Similar to the reading of a traditional book, screen readers only announce plain content, enriched with semantical information. Visual attributes are totally ignored. Interestingly, some CSS still does have influence on screen readers.

Screen readers do not announce visual attributes of elements (for example a text's font-size, text-decoration, or color). Only plain text enriched with semantical information (for example "heading level 3" or "link") is announced by them.

Purely textual representation of a typical website

So if you haven't done this yet, go back and read Semantics and their importance for accessibility.

Disabled CSS == screen reader? Wrong.

Or: Does a webpage with disabled CSS correspond to how a screen reader perceives it? No, it does not.

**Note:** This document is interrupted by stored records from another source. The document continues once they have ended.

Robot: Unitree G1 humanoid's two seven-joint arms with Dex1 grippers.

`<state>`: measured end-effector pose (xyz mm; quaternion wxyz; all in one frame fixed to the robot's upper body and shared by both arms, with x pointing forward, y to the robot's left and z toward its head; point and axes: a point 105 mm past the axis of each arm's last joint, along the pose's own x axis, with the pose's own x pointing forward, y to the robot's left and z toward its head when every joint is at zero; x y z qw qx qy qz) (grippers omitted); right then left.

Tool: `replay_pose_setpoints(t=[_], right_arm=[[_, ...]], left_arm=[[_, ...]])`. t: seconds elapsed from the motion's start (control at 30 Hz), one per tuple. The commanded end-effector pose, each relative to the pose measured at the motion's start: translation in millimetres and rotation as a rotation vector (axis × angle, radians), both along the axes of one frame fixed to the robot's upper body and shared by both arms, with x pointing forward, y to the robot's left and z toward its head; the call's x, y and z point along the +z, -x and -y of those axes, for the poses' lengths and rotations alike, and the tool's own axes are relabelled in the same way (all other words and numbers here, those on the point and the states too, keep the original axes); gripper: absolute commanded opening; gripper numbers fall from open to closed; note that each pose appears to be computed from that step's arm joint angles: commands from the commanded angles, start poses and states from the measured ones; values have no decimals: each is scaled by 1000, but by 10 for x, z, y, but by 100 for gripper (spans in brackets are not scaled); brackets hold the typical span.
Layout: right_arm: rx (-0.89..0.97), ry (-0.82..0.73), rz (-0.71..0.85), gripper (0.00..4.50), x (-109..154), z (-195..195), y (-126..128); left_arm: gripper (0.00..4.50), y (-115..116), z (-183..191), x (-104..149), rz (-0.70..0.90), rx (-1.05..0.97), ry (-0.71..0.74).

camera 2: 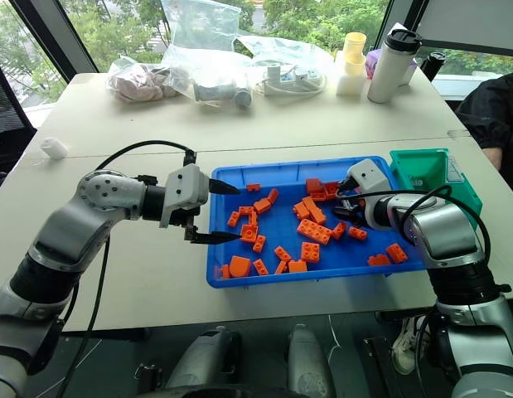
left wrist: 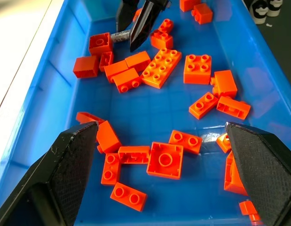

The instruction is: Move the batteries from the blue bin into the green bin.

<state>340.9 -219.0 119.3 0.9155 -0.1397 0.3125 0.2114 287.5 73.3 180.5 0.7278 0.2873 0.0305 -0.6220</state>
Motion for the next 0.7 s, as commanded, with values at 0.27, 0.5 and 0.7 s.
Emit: replay_pose_setpoints(t=[0.27, 0.5, 0.7], right_arm=[[-50, -43, 122, 3, 365, 96, -53], [-293, -117, 417, 3, 1238, 755, -7], [-514, -65, 450, 3, 1267, 1272, 88]], left_arm=[[450, -46, 24, 150, 38, -7, 59], [450, -346, 184, 569, 98, 63, 330], [450, -256, 527, 768, 53, -60, 498]])
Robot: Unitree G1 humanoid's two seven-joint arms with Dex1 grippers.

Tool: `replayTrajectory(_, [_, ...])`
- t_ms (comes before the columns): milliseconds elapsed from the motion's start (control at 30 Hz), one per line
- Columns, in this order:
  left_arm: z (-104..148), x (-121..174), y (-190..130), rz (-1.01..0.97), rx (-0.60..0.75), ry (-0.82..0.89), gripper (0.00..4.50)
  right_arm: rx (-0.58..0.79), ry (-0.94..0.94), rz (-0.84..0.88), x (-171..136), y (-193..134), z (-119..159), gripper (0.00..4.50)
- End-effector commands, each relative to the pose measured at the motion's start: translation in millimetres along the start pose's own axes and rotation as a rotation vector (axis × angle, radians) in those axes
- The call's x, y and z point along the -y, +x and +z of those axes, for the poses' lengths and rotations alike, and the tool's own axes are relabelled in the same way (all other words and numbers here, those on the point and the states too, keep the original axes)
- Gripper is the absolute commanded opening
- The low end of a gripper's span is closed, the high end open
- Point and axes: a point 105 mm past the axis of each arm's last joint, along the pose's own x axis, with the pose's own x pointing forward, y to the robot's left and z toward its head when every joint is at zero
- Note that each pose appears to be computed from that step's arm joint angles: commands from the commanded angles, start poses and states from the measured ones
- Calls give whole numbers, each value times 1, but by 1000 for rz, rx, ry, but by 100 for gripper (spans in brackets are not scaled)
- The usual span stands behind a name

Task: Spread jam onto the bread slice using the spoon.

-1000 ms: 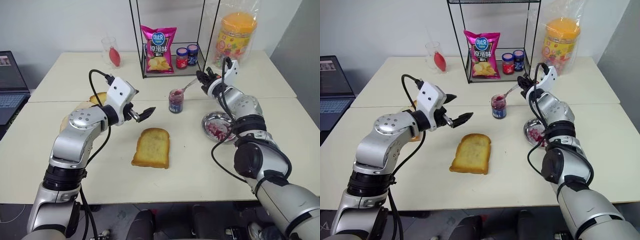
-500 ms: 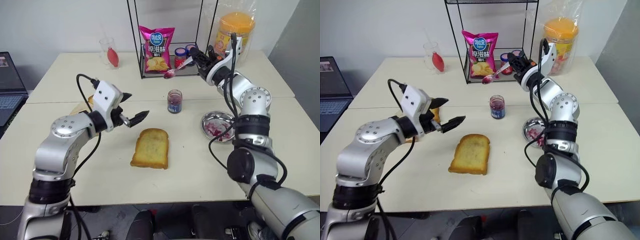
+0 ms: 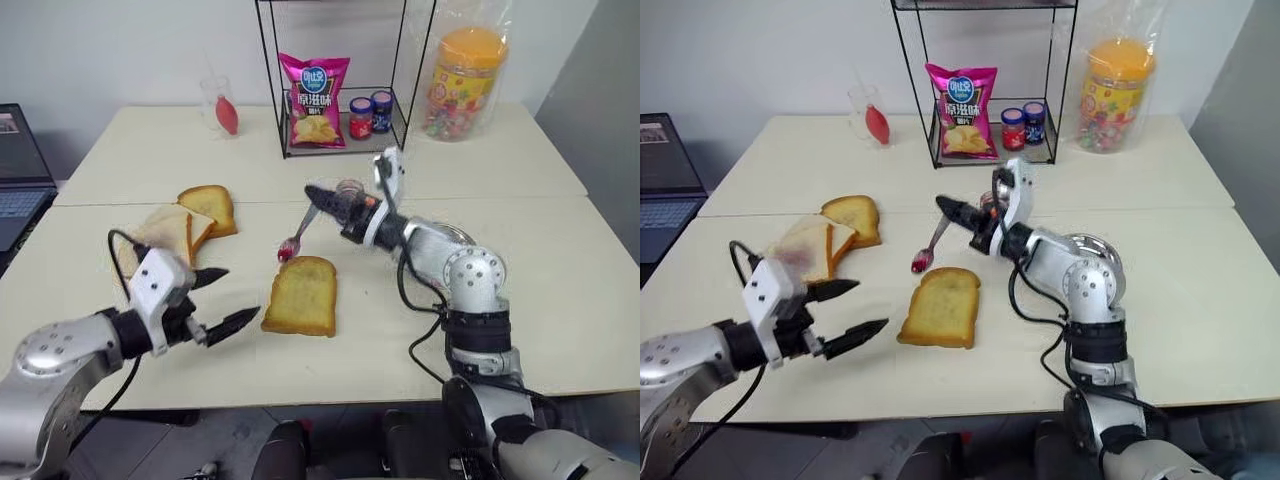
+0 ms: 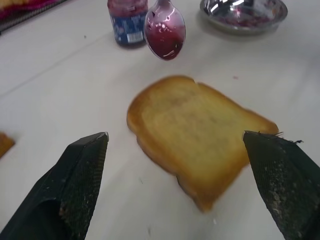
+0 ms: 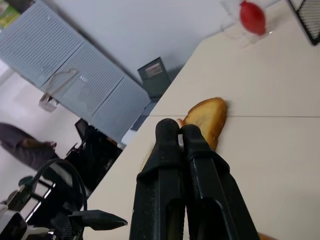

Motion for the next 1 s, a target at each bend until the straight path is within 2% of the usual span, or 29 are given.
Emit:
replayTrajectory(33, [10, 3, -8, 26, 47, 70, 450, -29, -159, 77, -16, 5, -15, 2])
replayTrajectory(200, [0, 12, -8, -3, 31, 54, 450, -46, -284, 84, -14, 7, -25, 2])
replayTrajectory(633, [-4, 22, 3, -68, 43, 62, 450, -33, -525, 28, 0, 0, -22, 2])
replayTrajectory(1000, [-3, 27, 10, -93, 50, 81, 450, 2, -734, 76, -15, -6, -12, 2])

Some resources propose disabling CSS in the browser for accessibility testing, holding the opinion that this should provide a sort-of-similar view to the one of a screen reader.

But even if this may give a rudimentary feeling of what the website "looks" to screen readers, it's by no means identical to their output! First of all, when disabling CSS, images are still visually perceivable, and not replaced with their alternative texts (alt attribute or <figcaption> element), like screen readers do. And then, there are some CSS rules that in fact have a critical influence on what information is perceivable by screen readers (and how it is perceived). So disabling CSS usually has fundamentally diverging impacts compared to how screen readers announce a webpage.

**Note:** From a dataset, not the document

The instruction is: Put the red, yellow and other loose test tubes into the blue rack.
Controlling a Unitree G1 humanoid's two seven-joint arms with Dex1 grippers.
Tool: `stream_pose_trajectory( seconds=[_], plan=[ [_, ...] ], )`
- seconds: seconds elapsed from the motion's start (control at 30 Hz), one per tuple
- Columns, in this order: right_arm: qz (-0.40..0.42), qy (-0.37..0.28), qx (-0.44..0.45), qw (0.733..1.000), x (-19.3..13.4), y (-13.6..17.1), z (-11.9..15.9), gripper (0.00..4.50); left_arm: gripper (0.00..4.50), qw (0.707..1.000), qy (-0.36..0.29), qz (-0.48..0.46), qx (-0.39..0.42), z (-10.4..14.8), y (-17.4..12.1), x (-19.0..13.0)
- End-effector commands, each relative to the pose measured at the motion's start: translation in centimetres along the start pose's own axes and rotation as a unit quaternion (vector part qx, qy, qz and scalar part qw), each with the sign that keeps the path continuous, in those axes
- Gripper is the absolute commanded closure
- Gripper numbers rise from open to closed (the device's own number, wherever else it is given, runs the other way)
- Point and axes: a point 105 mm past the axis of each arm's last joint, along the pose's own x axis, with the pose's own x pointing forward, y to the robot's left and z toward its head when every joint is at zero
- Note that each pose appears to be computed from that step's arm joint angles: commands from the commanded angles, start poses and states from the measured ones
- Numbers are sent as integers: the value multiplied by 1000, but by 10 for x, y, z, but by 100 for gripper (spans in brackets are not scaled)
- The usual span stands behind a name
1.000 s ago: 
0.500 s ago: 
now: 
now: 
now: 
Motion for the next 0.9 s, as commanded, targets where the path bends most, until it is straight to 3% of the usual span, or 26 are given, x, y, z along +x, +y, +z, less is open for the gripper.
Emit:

Most of all, special attention needs to be paid to the different values of the display attribute:

  • Some can hide elements from screen readers (if you are really curious and want to learn more about this, skip ahead and read Hiding elements correctly).
  • Some can change the way how screen readers split blocks of information.
  • Some can change the role of an element (if you are really curious and want to learn more about this, skip ahead and read Responsive tables).
  • Fiddling around with the content attribute and pseudo elements (like ::after) sometimes may have unexpected side effects.

So if you know its shortcomings, disabling CSS sometimes can be a useful "poor man's screen reader substitute". But it will never be a real replacement for a real screen reader - not at least because of still delivering a two-dimensional output (instead of a one-dimensional one).